Okay, most of us who have a work provided emails and/or internet access got some sort of boilerplate notification that your company reserves the right to monitor your activities, blah, blah, blah. I go back and forth on this. Yes, I understand that if I use my work account to download kiddie porn or set up an illegal gambling site that the company is potentially at legal risk (I imagine) and also subject to embarrassment for allowing such behavior to occur. And that, even if I don't get caught, they are paying for this stuff so I can work, not so I can shop.
But, on the other hand, where does my right to privacy start (or end)? Because one could argue that they hired me to do job, and as long as I do my job, everything else is my business. It is not the same as if I use my company phone to rack up long-distance, they have already paid for my email account and internet access, my usage does not affect their bottom line. My quality of work does.
But, anyhoo, with the use of GPS to assist drivers and RFID tags to track merchandise, and GPS in phones, the possibilities for monitoring are even greater. Having worked in a call center, I am familiar with the idea of my day being very specifically monitored - number of calls, length of calls, amount of time not on a call, and so on. So perhaps my righteous indignation is worn down.
A construction worker was caught when his company issued phone (with GPS tracker) was compared to his time sheet. It turns out he left early, 83 times (over five months). Now, in the suit, he argued that he had never been made aware that he could be tracked, and apparently his state does not require it, although one story mentioned the the phone booklet did mention that even if you turned off the feature, some information would still be available. And you know, once or twice or even once a month, while not great, is one thing. But eighty three times?

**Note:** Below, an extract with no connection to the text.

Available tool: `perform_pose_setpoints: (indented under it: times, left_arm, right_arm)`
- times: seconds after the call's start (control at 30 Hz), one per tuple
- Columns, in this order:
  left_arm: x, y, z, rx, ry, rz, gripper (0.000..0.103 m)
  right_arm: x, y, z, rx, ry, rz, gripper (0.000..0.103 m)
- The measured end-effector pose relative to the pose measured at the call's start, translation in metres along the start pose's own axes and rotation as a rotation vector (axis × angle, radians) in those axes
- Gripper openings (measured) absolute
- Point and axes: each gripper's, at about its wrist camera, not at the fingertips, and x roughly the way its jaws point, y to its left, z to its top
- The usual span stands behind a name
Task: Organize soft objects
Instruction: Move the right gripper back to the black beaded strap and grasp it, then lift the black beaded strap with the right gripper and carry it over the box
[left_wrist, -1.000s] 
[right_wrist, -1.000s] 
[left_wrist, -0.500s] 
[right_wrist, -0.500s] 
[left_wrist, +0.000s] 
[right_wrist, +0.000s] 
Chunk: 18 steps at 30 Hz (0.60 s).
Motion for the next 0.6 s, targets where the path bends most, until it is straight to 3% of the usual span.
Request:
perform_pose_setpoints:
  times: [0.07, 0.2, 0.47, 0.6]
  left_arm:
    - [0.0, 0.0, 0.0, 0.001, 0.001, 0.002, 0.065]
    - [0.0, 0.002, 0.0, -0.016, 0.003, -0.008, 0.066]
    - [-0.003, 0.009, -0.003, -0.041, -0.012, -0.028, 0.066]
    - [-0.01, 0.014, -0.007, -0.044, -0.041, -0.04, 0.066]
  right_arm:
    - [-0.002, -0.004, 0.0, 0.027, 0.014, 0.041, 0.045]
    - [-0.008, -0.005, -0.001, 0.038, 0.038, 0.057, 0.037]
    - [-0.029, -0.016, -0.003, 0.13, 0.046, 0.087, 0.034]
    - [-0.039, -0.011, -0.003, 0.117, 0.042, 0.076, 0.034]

Apparently, it was pointed out that he did often show up early, so I don't know if part of it was that he was giving himself unsanctioned flex time. The thing is, as much as it sucks, you kind of can't do that. And he also had time cards that were stamped with hours that were not what he worked. Since the articles I read did not indicate that he had cleared this with someone, I assume falsifying the time cards was probably enough cause for firing, the GPS data was how they proved the falsification.